| What you have to do |
Could you write out the lines below exactly, beginning with the first and finishing with the one that contains "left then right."?

(Beginning of Entries shown)

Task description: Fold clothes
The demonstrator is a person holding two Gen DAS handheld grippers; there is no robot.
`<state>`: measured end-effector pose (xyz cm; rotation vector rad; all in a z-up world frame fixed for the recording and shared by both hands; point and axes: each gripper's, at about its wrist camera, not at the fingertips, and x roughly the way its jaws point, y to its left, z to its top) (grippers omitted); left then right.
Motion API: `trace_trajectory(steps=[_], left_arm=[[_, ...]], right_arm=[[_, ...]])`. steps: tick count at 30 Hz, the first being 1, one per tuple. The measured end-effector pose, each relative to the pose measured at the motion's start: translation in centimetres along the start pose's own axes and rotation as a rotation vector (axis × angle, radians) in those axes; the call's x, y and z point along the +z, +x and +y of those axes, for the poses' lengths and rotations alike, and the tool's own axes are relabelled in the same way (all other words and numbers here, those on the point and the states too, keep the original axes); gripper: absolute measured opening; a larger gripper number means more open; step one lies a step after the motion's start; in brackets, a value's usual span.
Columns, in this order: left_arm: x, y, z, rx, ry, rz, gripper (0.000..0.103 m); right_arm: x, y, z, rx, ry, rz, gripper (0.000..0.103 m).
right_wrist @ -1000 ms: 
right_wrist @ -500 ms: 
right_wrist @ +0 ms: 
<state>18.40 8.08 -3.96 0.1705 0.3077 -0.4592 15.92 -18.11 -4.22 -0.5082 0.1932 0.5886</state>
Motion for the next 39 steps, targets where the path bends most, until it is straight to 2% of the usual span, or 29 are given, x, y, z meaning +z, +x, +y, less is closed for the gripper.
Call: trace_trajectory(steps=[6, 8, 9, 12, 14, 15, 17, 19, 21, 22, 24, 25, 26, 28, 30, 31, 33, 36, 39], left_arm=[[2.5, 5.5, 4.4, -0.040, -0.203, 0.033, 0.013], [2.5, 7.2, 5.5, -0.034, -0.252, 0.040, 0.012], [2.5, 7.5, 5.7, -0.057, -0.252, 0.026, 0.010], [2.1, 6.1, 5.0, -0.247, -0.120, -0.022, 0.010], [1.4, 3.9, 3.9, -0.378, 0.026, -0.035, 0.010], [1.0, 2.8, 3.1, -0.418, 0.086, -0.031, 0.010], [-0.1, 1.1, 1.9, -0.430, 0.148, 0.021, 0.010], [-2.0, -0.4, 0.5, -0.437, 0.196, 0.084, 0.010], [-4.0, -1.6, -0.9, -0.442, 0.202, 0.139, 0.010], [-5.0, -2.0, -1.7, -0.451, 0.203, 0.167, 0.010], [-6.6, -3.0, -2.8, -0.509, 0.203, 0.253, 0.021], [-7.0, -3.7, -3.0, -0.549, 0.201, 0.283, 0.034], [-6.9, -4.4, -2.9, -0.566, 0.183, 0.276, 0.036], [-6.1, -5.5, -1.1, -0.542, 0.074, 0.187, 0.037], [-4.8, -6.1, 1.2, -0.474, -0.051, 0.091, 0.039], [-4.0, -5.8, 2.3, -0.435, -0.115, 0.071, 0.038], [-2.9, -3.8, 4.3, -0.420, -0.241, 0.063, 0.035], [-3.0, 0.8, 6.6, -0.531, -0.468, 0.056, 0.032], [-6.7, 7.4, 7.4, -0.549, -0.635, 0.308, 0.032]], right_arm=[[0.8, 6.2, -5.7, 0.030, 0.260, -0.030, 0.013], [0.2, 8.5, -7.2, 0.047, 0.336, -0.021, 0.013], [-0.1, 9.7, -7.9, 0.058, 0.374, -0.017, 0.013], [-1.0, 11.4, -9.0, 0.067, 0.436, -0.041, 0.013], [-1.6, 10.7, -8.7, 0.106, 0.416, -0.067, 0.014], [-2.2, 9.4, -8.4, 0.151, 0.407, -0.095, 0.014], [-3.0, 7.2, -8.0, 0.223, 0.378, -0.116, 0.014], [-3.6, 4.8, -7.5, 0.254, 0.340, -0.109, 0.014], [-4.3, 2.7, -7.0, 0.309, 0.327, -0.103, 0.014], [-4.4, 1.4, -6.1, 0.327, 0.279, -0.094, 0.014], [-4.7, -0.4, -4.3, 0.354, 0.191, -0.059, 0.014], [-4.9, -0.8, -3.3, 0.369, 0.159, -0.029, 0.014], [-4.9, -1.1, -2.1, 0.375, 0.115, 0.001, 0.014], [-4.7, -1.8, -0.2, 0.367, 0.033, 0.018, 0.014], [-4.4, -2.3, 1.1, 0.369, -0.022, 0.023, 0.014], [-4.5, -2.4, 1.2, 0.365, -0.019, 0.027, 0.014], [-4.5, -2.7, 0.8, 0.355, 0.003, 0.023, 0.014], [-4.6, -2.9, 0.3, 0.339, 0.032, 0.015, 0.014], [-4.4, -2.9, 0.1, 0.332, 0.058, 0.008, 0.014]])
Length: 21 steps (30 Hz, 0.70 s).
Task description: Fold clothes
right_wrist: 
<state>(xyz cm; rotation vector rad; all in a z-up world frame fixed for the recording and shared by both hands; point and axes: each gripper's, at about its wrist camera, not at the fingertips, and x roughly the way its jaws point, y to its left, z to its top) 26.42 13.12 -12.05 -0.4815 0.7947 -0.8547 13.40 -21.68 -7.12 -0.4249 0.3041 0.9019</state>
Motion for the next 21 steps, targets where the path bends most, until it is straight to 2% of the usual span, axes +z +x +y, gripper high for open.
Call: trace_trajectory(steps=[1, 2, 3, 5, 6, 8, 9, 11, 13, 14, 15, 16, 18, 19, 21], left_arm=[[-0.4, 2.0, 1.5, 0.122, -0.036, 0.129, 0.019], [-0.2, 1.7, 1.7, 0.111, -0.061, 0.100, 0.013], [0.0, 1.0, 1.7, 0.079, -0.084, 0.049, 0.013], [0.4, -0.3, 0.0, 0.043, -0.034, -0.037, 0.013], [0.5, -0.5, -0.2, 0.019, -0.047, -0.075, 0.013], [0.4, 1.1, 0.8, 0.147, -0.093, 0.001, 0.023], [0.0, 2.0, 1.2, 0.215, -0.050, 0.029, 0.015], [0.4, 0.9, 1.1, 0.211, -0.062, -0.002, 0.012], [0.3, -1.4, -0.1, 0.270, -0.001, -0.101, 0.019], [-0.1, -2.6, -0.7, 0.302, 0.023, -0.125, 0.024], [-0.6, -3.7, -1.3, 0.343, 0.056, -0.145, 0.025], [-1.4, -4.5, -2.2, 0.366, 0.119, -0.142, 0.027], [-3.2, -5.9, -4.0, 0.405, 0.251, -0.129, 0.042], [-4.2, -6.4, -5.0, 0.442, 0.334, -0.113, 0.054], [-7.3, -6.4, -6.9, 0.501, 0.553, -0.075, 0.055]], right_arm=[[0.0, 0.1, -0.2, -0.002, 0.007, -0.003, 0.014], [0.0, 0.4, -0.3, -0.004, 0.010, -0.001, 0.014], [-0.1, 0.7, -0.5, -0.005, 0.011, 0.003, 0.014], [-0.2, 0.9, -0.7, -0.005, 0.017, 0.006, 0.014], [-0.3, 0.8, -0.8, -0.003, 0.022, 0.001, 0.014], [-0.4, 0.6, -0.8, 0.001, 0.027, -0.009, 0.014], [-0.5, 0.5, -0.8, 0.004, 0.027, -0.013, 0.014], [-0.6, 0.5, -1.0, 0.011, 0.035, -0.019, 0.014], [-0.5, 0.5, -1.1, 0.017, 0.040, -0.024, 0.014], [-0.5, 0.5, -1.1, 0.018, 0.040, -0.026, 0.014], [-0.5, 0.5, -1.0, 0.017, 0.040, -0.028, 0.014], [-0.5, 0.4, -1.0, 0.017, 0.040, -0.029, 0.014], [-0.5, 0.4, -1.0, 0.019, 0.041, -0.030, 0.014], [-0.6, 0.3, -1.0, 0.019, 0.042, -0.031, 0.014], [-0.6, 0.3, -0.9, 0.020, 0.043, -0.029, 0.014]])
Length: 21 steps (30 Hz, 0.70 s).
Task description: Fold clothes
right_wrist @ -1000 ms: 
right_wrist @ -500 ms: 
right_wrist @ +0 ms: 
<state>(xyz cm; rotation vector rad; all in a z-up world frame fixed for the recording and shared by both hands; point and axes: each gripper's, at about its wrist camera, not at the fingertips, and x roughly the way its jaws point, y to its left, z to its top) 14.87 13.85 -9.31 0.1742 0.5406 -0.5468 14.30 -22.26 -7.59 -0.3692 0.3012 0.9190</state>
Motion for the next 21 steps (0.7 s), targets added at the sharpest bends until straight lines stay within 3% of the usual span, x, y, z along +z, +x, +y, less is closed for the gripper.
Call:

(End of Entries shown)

| Task response |
Task description: Fold clothes
The demonstrator is a person holding two Gen DAS handheld grippers; there is no robot.
`<state>`: measured end-effector pose (xyz cm; rotation vector rad; all in a z-up world frame fixed for the recording and shared by both hands; point and axes: each gripper's, at about its wrist camera, not at the fingertips, and x roughly the way its jaws point, y to its left, z to its top) (grippers omitted); left then right.

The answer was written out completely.